Das liegt auch an Durkins Perspektive. Er fokussiert nicht nur auf den Verfall eines Körpers und den Menschen dahinter, sondern zeigt vor allem Menschen, die ihre Körper gnadenlos instrumentalisieren, um nicht nur Ruhm im Namen ihres Vaters, sondern darüber auch eine familiäre Balance und Harmonie zu erringen. Ein wenig erinnert das an Reinaldo Marcus Greens Familienporträt der Tennisschwestern Venus und Serena Williams in King Richard (2021), doch bei Durkin wird noch deutlicher, dass wir hier einer fast schon tragischen Internalisierung des wirtschaftlichen Dogmas Amerikas zusehen.
Der Zerfall einer Familie ist bei Durkin deshalb immer auch als Zerfall eines ganzen Landes zu begreifen.
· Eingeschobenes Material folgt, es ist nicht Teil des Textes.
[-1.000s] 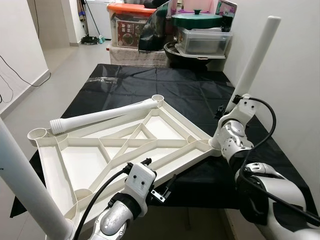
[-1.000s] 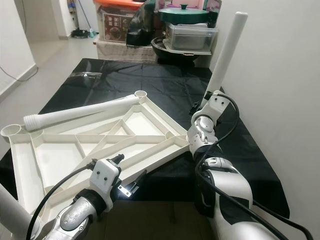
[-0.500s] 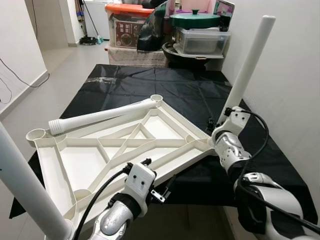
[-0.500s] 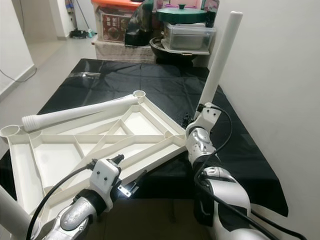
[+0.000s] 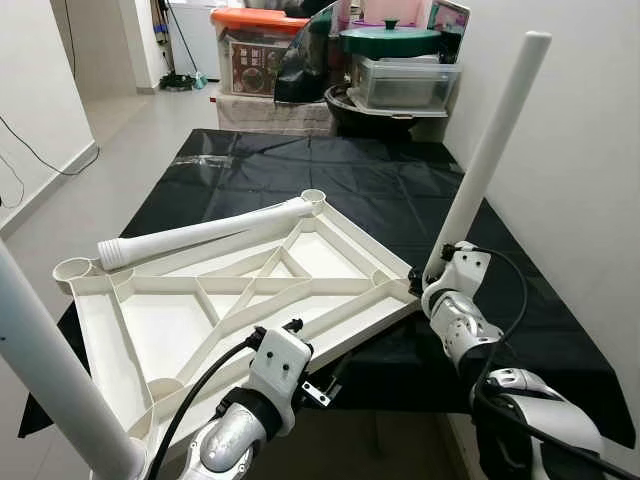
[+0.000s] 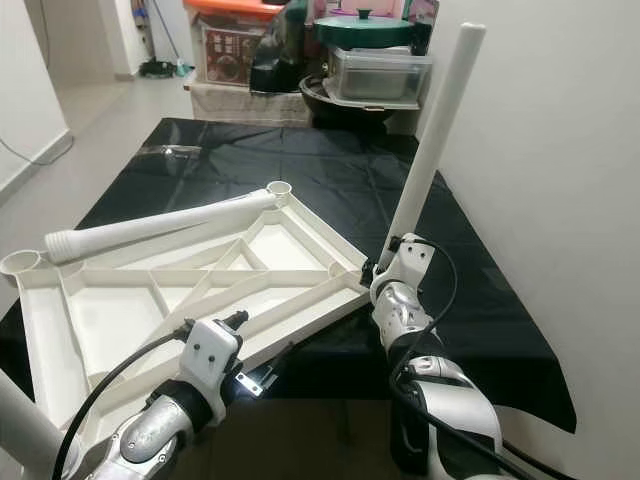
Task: Building children table
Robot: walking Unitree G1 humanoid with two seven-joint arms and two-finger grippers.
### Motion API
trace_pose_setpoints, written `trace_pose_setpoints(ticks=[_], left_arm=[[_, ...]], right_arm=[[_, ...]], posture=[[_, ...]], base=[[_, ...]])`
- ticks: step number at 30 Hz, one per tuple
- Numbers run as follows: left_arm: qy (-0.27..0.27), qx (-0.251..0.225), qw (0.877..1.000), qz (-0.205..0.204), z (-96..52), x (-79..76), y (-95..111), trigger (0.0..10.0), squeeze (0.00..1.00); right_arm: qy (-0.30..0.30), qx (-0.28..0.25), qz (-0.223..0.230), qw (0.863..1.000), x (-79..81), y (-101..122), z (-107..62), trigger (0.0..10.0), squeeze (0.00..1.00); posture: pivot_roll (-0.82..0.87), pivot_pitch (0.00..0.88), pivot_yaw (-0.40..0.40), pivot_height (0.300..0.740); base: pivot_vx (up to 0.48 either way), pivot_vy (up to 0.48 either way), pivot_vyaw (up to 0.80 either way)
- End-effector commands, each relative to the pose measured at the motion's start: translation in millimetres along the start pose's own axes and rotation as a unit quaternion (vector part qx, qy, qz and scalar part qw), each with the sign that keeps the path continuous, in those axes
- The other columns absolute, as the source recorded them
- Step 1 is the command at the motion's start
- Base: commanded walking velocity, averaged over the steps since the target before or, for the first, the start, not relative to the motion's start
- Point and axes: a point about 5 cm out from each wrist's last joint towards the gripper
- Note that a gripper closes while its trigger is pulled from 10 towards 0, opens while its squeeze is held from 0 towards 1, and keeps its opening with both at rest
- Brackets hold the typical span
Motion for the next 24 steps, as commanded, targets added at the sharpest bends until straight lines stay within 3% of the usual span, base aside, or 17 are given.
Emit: trace_pose_setpoints(ticks=[1, 10, 17, 18, 24], left_arm=[[-0.001, 0.001, 1.0, -0.003, -1.6, -1.9, 2.2, 10.0, 0.0], [0.0, -0.003, 1.0, -0.005, -7.1, -3.6, 9.2, 10.0, 0.0], [0.012, -0.009, 1.0, -0.012, -14.7, -3.7, 20.5, 10.0, 0.0], [0.017, -0.01, 1.0, -0.016, -16.0, -2.6, 23.4, 10.0, 0.0], [0.049, -0.02, 0.998, -0.021, -17.7, 6.3, 35.9, 10.0, 0.0]], right_arm=[[-0.009, 0.008, -0.014, 1.0, -0.7, -4.7, -0.5, 10.0, 0.0], [-0.018, 0.011, -0.028, 0.999, 8.9, -7.5, -1.2, 10.0, 0.0], [-0.047, 0.008, -0.011, 0.999, 8.0, -4.7, -0.8, 10.0, 0.0], [-0.057, 0.003, -0.005, 0.998, 6.5, -2.0, -0.5, 0.0, 0.0], [-0.085, -0.024, 0.014, 0.996, 6.0, 12.5, 0.0, 0.0, 0.0]], posture=[[0.07, 0.0, -0.079, 0.74], [0.07, 0.0, -0.08, 0.74], [0.09, 0.0, -0.086, 0.74], [0.09, 0.0, -0.088, 0.74], [0.09, 0.0, -0.09, 0.74]], base=[[0.0, 0.0, 0.0], [0.0, 0.0, 0.0], [0.0, 0.0, 0.0], [0.0, 0.0, 0.0], [0.0, 0.0, 0.0]])
Point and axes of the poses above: a point about 5 cm out from each wrist's last joint towards the gripper, its own z axis pointing out of the wrist towards the gripper, its own y axis along the axis of the wrist's last joint, x = y × z, and after that the axes turned 15 degrees about z, right-handed
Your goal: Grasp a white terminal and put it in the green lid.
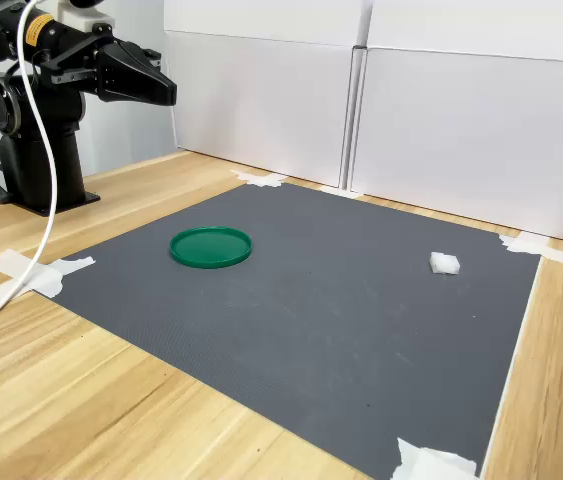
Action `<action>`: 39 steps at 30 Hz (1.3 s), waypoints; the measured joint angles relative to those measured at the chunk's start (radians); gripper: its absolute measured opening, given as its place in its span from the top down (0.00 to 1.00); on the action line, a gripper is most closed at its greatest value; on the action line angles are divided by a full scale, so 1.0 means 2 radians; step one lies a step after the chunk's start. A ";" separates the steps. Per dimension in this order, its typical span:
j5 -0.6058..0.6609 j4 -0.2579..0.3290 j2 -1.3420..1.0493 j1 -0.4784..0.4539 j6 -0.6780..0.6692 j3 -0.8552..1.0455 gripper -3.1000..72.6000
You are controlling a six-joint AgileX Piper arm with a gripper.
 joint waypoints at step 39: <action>0.013 0.000 0.172 0.000 -0.002 -0.123 0.99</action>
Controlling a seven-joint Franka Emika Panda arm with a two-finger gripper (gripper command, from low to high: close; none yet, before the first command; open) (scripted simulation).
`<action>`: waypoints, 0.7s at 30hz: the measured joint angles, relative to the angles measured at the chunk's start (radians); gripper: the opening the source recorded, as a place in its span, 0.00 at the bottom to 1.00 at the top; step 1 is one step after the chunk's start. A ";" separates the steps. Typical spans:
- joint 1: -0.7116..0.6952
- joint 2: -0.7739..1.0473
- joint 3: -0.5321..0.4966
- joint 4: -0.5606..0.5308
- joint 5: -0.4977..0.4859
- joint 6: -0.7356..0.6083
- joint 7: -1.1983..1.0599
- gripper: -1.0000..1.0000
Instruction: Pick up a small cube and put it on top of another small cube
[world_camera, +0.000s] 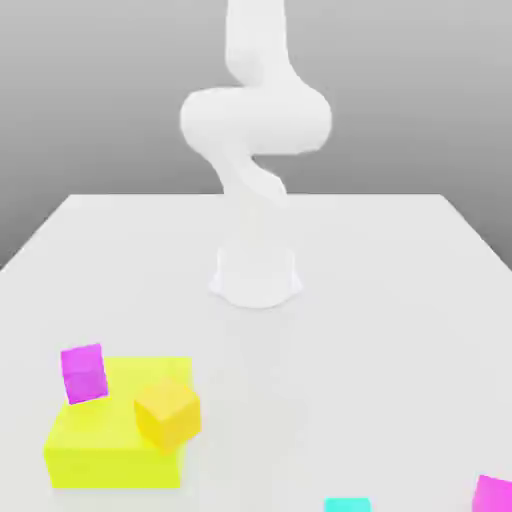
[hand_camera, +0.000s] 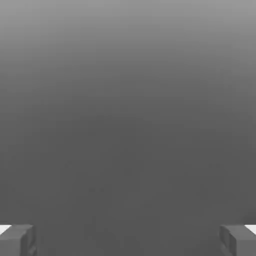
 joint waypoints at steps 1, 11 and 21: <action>0.017 0.039 -0.002 0.006 0.003 0.008 -0.028 0.50; 0.160 0.405 -0.004 0.058 0.036 0.088 -0.284 0.50; 0.271 0.767 0.043 0.110 0.035 0.168 -0.514 0.50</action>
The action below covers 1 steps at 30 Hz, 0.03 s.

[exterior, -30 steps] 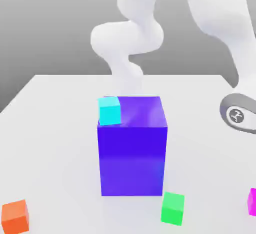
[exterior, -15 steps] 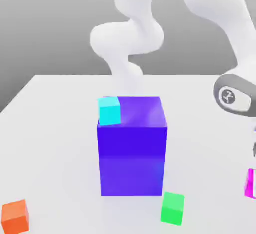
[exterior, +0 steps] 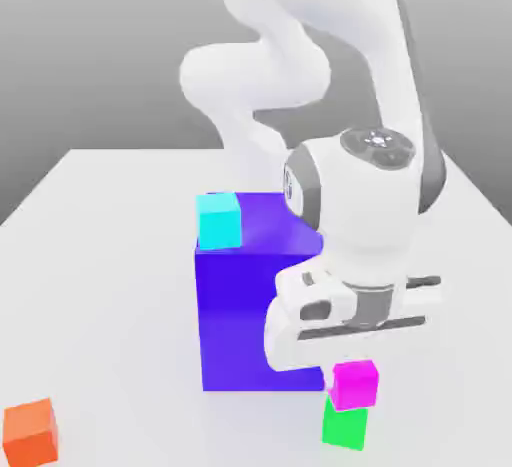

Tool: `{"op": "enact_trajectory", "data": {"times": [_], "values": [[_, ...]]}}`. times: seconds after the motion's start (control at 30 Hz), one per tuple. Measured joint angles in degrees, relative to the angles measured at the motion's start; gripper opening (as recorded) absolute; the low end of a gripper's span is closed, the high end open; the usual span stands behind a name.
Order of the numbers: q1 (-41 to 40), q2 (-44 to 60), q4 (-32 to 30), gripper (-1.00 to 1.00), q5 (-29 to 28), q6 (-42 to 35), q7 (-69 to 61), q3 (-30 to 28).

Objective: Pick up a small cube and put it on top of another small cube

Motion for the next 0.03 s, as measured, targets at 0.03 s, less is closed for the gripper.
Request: {"op": "enact_trajectory", "data": {"times": [0.03], "values": [[0.0, 0.0, 0.0, 1.0, 0.0, 0.0, 0.0, 0.0]]}}
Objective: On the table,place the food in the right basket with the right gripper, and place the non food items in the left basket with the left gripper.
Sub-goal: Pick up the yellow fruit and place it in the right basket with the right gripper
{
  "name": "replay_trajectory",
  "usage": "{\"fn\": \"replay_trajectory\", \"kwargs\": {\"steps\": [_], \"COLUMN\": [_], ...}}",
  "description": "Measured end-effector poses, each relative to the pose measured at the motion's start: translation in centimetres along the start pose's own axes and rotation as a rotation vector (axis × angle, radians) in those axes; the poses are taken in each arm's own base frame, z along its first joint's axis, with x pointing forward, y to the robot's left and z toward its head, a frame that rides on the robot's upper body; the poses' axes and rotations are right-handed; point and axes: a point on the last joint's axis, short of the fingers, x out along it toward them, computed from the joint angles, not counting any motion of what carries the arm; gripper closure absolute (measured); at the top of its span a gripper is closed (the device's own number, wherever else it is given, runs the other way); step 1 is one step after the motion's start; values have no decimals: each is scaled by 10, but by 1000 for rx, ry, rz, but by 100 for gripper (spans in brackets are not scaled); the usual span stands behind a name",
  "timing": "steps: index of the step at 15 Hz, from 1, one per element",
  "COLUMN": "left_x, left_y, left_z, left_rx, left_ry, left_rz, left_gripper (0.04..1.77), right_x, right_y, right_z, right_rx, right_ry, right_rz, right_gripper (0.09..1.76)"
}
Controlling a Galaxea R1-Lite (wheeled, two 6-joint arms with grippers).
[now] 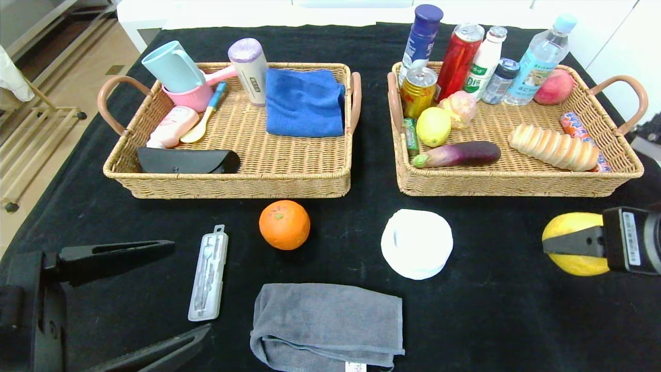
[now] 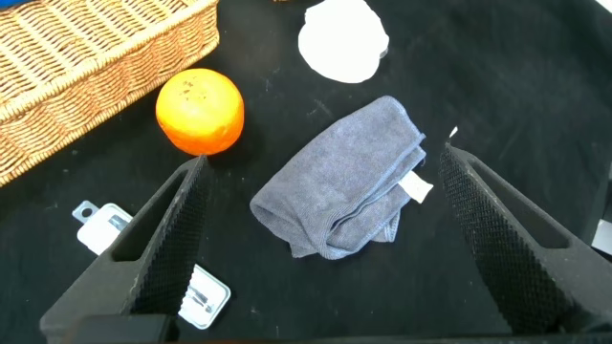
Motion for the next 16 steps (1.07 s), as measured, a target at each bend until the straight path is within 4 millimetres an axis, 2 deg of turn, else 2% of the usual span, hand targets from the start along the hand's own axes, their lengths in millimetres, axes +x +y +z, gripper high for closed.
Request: {"fn": "replay_trajectory", "kwargs": {"steps": [4, 16], "left_x": [-1, -3], "left_y": [0, -1], "left_z": [0, 1], "left_rx": [2, 17], "left_ry": [-5, -11], "left_rz": [0, 2], "left_gripper": [9, 9], "right_x": [-10, 7], "right_y": [2, 3], "right_z": [23, 67], "right_rx": [-10, 17], "right_ry": [-80, -221], "right_rz": [16, -8], "right_gripper": [65, 65]}}
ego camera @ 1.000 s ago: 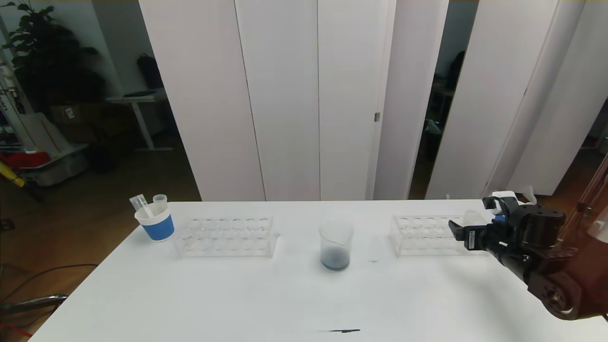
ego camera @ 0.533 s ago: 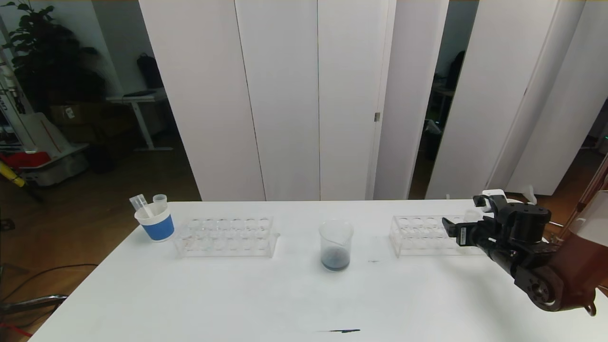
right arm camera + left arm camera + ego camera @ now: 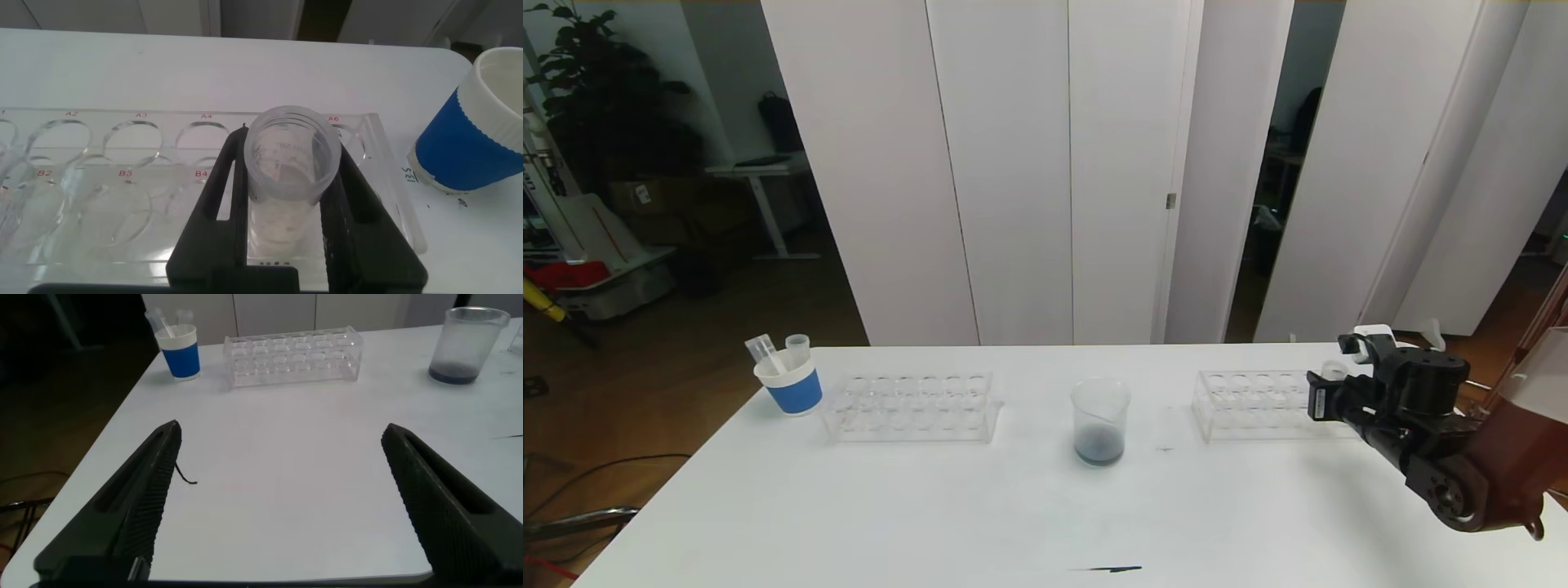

Doch Durkin inszeniert dies so dezent, dass der Zuschauer erst im Abgang versteht, was er dort gesehen hat. Denn wie Michael Cimino, der ganz ähnlich gearbeitet hat, nimmt sich Durkin immer wieder Auszeiten, etwa eine große Hochzeitsszene, die zwar bei weitem nicht so lang wie Ciminos Hochzeitsszene in The Deer Hunter ist, aber die gleiche Funktion hat: über ein Fest mit all seinen ritualisierten Momenten der Freude und der Zuversicht und eine alle Protagonisten sich einverleibende, magnetische Kamera wird die Möglichkeit von Glück und die Gewissheit von Unglück erprobt und durchgespielt, um in späteren, neu kontextualisierten Szenen wieder aufgenommen und zum Abschluss gebracht zu werden.
Dabei wagt Durkin sogar den vermeintlichen Fluch, der auf der Familie zu liegen scheint, in einer sinnvollen Balance zu halten und unternimmt passend dazu einen Ausflug in die klassische Mythologie – in einem großartigen, berührenden Moment, als am Ende die Überquerung des Styx, des »Wassers des Grauens«, in die Geschichte eingebunden wird. Um im Anschluss daran sogar so etwas wie Erlösung oder zumindest Rettung aus all der Misere anzudeuten, die ausgerechnet aus dem Herzstück dessen erwächst, das zur Zerstörung selbst beigetragen hat, der Familie.
Dass dies nicht aufgesetzt oder überinszeniert wirkt, liegt dann nicht nur an Durkins exzellentem Drehbuch und seiner souveränen Inszenierung, sondern auch an dem hervorragenden Ensemble um Holt McCallany, Zac Efron, Lily James, Jeremy Allen White, Harris Dickinson und Stanley Simons, das um die eiserne Kralle – den Wrestler-Spezialgriff der Von Erichs und das vielleicht unheimlichste Symbol für die herrschende Moral – einen tragischen Lebenstanz erspielt, der nicht nur das Herz der Von Erichs, sondern auch das der Zuschauer zerreißt. Ein wund(er)barer, unbedingt sehenswerter Film!